使用请求登录网站

时间:2017-01-26 21:11:54

标签: python python-3.x cookies python-requests

我目前正在尝试从http://www.spotrac.com/获取需要登录的数据。我当前的尝试使用此代码(我通过对类似主题的一堆其他堆栈溢出问题获得)

from bs4 import BeautifulSoup as bs
from requests import session

payload = {
    'id': 'contactForm',
    'cmd': 'http://www.spotrac.com/signin/submit/',
    'email': '*****',
    'password': '*****'
}

with session() as c:
    r_login = c.post('http://www.spotrac.com/signin/', data=payload)

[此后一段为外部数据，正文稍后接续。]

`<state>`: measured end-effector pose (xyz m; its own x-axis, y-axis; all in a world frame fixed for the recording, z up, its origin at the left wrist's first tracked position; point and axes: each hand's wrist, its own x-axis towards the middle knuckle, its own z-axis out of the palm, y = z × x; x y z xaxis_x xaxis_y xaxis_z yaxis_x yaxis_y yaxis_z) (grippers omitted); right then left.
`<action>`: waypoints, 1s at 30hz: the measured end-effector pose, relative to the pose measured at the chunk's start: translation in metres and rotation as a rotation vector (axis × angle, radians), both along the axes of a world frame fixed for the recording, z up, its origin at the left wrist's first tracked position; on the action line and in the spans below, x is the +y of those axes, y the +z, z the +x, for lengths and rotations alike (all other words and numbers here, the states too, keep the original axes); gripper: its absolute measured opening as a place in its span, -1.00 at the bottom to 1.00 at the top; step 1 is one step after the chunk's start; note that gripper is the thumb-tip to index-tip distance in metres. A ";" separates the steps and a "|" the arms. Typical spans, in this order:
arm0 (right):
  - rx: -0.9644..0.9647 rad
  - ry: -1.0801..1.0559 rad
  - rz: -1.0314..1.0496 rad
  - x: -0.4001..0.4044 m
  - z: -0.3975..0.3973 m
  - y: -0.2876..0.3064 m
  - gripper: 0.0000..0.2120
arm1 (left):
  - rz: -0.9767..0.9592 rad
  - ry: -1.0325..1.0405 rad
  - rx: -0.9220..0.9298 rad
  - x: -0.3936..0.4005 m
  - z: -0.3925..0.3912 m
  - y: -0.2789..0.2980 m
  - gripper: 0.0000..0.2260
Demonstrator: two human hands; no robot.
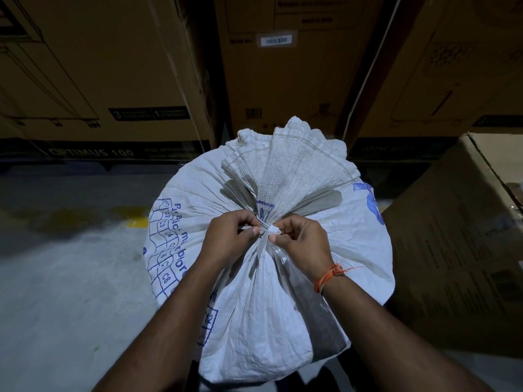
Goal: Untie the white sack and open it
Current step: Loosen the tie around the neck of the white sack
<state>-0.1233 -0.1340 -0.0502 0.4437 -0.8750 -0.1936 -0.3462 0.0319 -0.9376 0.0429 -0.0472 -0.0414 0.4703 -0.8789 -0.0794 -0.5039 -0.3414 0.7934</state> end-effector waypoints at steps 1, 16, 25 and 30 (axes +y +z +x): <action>-0.003 0.001 0.002 0.000 0.000 0.000 -0.87 | 0.000 0.002 -0.002 0.000 0.000 0.000 -0.94; -0.002 0.005 0.008 0.002 -0.001 0.003 -0.87 | 0.007 0.003 0.029 0.000 -0.003 -0.002 -0.91; -0.028 0.010 -0.030 0.005 -0.001 0.002 -0.84 | 0.001 0.019 0.100 0.005 0.007 0.001 -0.91; -0.035 -0.006 -0.042 0.006 0.000 0.000 -0.82 | -0.007 0.026 0.087 0.001 0.004 -0.004 -0.91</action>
<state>-0.1238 -0.1281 -0.0506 0.4439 -0.8848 -0.1413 -0.3134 -0.0056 -0.9496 0.0471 -0.0458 -0.0451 0.4844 -0.8673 -0.1149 -0.4240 -0.3476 0.8363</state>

    print(r_login.headers)
    response = c.get('http://www.spotrac.com/nba/cleveland-cavaliers/lebron-james')
    print(response.cookies)
    soup=bs(response.text, 'html.parser')
    with open('ex.html','w') as f:
        f.write(soup.prettify())

我当前的代码做的一切都正确,除了我在发出请求时没有登录。

由于

1 个答案:

答案 0 :(得分:1)

您正在向错误的网址发送POST请求,并且还有不正确的有效负载。

POST http://www.spotrac.com/signin/submit/ HTTP/1.1
Host: www.spotrac.com
Connection: keep-alive
Content-Length: 86
Cache-Control: max-age=0
Origin: http://www.spotrac.com
Upgrade-Insecure-Requests: 1
User-Agent: Mozilla/5.0 (Windows NT 6.1; WOW64) AppleWebKit/537.36 (KHTML, like Gecko) Chrome/55.0.2883.87 Safari/537.36
Content-Type: application/x-www-form-urlencoded
Accept: text/html,application/xhtml+xml,application/xml;q=0.9,image/webp,*/*;q=0.8
Referer: http://www.spotrac.com/signin/
Accept-Encoding: gzip, deflate
Accept-Language: en-US,en;q=0.8
Cookie: cisession=a%3A5%3A%7Bs%3A10%3A%22session_id%22%3Bs%3A32%3A%2206021e191bdbbaf955f111f67b961056%22%3Bs%3A10%3A%22ip_address%22%3Bs%3A11%3A%22119.9.105.6%22%3Bs%3A10%3A%22user_agent%22%3Bs%3A108%3A%22Mozilla%2F5.0+%28Windows+NT+6.1%3B+WOW64%29+AppleWebKit%2F537.36+%28KHTML%2C+like+Gecko%29+Chrome%2F55.0.2883.87+Safari%2F537.36%22%3Bs%3A13%3A%22last_activity%22%3Bi%3A1485487245%3Bs%3A9%3A%22user_data%22%3Bs%3A0%3A%22%22%3B%7Dd6089620b21ecce6837161605055ae04; _ga=GA1.2.910256341.1481865346; _gali=contactForm

redirect=http%3A%2F%2Fwww.spotrac.com%2F&email=sdfs%40gmail.com&password=lkasjdflksjad
HTTP/1.1 302 Found
Server: nginx
Date: Fri, 27 Jan 2017 04:21:16 GMT
Content-Type: text/html
Content-Length: 0
Connection: keep-alive
Set-Cookie: cisession=a%3A5%3A%7Bs%3A10%3A%22session_id%22%3Bs%3A32%3A%22badb1275aee1cdad6736a6b4bb1ce809%22%3Bs%3A10%3A%22ip_address%22%3Bs%3A11%3A%22119.9.105.6%22%3Bs%3A10%3A%22user_agent%22%3Bs%3A108%3A%22Mozilla%2F5.0+%28Windows+NT+6.1%3B+WOW64%29+AppleWebKit%2F537.36+%28KHTML%2C+like+Gecko%29+Chrome%2F55.0.2883.87+Safari%2F537.36%22%3Bs%3A13%3A%22last_activity%22%3Bi%3A1485490876%3Bs%3A9%3A%22user_data%22%3Bs%3A0%3A%22%22%3B%7Dad486866c32cac526487707cea85b8a9; expires=Fri, 10-Feb-2017 04:21:16 GMT; path=/
Location: http://www.spotrac.com/register/
X-Powered-By: PleskLin
MS-Author-Via: DAV

从上面的会话中可以看出,正确的网址应为http://www.spotrac.com/signin/submit/,有效负载字符串为redirect=http%3A%2F%2Fwww.spotrac.com%2F&email=sdfs%40gmail.com&password=lkasjdflksjad,基本上是:

payload = {'redirect': 'http://www.spotrac.com/', 
           'email': mail_address, 
           'password': password}

另外,请确保使用正确的参数模拟headers,然后您就可以了。